Cresce principalmente in boschi, bordi di foreste e zone collinari, prediligendo terreni ben drenati e leggermente acidi.
La corteccia e le radici erano utilizzate dalle popolazioni native americane come rimedio per crampi uterini, dolori mestruali e minacce di aborto.
La tradizione erboristica europea e americana dei medici eclectici e degli herbalisti del XIX secolo ha riportato l’uso di black haw come antispasmodico uterino e tonico.
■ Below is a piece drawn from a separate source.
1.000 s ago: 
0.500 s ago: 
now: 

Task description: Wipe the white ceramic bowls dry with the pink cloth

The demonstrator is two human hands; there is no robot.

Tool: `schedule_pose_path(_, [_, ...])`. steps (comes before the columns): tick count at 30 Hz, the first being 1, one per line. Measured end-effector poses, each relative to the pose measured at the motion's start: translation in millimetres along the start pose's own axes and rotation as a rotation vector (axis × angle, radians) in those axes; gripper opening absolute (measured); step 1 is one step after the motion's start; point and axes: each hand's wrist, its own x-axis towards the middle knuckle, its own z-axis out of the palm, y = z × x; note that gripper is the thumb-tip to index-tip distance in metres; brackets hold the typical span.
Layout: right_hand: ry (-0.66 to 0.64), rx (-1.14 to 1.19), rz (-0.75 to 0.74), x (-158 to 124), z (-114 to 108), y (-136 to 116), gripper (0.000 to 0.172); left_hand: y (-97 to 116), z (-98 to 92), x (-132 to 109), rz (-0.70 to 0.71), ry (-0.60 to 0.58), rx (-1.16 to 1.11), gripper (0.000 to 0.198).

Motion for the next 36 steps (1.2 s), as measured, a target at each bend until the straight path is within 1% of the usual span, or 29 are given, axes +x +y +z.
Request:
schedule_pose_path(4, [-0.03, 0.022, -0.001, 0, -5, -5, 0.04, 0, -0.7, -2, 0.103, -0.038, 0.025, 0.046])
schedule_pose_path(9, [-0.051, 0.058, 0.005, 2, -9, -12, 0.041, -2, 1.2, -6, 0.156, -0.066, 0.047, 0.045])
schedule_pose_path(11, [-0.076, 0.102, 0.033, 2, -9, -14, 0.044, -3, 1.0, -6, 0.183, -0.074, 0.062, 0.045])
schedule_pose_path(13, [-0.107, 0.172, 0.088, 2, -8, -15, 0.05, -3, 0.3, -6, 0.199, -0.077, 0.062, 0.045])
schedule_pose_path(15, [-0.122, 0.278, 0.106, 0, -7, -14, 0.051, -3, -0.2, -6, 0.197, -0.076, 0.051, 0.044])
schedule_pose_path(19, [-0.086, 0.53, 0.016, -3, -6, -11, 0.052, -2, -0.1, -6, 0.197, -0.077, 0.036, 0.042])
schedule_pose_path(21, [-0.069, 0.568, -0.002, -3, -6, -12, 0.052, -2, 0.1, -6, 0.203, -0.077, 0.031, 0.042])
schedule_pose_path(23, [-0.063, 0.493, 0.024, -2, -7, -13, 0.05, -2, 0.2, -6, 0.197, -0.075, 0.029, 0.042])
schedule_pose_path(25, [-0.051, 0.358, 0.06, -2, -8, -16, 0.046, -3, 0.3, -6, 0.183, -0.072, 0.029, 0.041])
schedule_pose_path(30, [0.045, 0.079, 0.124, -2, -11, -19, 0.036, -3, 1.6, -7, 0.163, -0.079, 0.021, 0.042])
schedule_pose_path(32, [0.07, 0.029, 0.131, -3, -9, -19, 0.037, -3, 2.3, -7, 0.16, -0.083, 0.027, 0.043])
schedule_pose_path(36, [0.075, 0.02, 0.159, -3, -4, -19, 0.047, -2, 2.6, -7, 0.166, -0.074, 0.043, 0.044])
Era spesso chiamato “Uterine Tonic” in materia medica popolare americana.
Contiene cumarine, flavonoidi e tannini, che contribuiscono a proprietà antispasmodiche e astringenti.
La pianta è stata studiata anche per attività antiossidante e antinfiammatoria nei modelli preclinici.
Il nome “prunifolium” deriva dalla somiglianza delle foglie con quelle del prugno (Prunus).
I fiori sono piccoli, bianchi e poco appariscenti, ma attraggono insetti impollinatori, seppur non producendo nettare in quantità significativa.
I frutti sono bacche rosse o nere, generalmente non utilizzate in fitoterapia moderna, ma consumate storicamente in piccole quantità.
La pianta è spesso citata in testi di erboristeria americana come simbolo di cura femminile tradizionale, riflettendo la lunga storia d’uso nella salute riproduttiva.
L’interesse moderno è più per estratti standardizzati e tinture che per l’uso alimentare.